Fireworks were already spouting off here and there outside, even though we were far from midnight and the hour that would welcome in a new year. The sounds were dull and distant, so when a knock sounded at the shop front door, I nearly jumped out of my skin.
When I turned and found Logan on the other side of the glass, I was paralyzed altogether.
Small bursts of fireworks were going off somewhere in the distance behind and above him, casting him in soft pink and purple and blue glows as he stood there, hands in the pockets of his Carhartt jacket, hair a mess under his navy blue ball cap. My feet carried me numbly to him, and it felt like someone else’s hand unlocking the door, someone else stepping back to allow him inside. When the candlelight reached his face, I saw how dark his eyes were, how his beard was longer than usual and scraggly like I’d never seen it.
He didn’t say anything at first. He just looked at me, at the blanket around my shoulders, the tears marking my face, the bird’s nest of hair on top of my head. Then, he looked behind me — at the painting, at the book on the stand next to it — and then back at me.
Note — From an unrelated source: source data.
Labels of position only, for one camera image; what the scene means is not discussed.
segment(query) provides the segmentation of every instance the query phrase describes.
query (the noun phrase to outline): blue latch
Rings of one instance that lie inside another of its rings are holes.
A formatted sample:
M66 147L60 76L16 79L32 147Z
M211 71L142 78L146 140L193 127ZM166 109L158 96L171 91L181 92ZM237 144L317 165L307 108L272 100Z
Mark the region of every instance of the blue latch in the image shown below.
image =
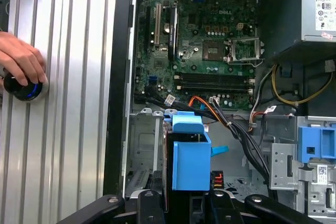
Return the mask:
M308 163L310 158L336 159L335 132L335 128L299 127L299 161Z

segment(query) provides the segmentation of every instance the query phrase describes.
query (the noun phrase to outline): yellow wire
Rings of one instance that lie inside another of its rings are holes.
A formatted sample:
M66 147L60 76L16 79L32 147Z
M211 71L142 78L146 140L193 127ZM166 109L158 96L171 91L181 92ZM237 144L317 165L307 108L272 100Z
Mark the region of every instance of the yellow wire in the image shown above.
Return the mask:
M272 72L272 87L273 87L273 90L274 90L274 94L277 96L277 98L281 102L286 103L286 104L291 104L291 105L302 104L302 103L309 102L310 100L314 99L315 97L317 97L319 94L321 94L328 87L328 85L331 83L331 81L333 79L333 72L332 72L330 74L329 81L327 82L327 84L322 89L317 91L315 94L313 94L310 97L308 97L304 100L301 100L301 101L295 101L295 102L294 101L288 101L288 100L282 98L278 94L277 87L276 87L276 82L275 82L275 76L276 76L276 73L277 73L277 69L278 69L277 67L273 68L273 72Z

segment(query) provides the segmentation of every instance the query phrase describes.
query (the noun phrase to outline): side panel
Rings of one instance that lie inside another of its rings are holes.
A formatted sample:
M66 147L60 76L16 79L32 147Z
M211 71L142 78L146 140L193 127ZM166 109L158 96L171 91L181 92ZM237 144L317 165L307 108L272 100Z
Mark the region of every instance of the side panel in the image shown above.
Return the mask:
M50 89L4 94L0 224L54 224L101 197L115 5L10 0L9 31L41 51Z

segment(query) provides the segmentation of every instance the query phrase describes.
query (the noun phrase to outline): motherboard
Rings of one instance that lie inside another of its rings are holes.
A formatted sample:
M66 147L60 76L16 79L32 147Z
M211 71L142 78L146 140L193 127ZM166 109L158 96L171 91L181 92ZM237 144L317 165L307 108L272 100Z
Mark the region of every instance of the motherboard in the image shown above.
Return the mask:
M135 94L152 86L163 98L249 110L262 50L255 12L255 0L140 0Z

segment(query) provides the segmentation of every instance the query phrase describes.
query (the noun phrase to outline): power supply label
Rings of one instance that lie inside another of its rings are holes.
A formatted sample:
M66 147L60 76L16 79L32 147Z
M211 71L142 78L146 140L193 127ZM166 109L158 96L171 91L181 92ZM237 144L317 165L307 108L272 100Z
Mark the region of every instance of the power supply label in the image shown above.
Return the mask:
M316 30L336 31L336 0L316 0Z
My bottom lip quivered, and I sniffed, trying and failing to fight back another wave of tears. “I told you I’m not good with emotions.”
Logan smirked, opening his arms, and I padded forward until I was in them. He wrapped me up in a tight hug, and I cried harder when I felt that embrace, when my head rested against his chest, his chin on top of my head, his distinct scent of whiskey and wood and old books surrounding me in comfortable familiarity.
He sighed, as if that embrace was all he’d been wanting, too. And for the longest time, he just held me there, arms wrapped tight, hearts beating in sync, me crying on his shoulder.
“I take it you finished,” he said, voice rumbling through where my ear rested on his chest.
I nodded. “I told you not to make me cry, Logan.”
“Well, you made me cry first, so I think we’re even.”
My heart ached at that, and I pulled back, looking up at him through my wet lashes. “You’re right. I guess I deserved it, huh?”
He chuckled, sweeping the mess of hair that had fallen loose from my ponytail away from my face. His eyes catalogued every part of me, but he didn’t look at me like I was the hot mess express in pajamas.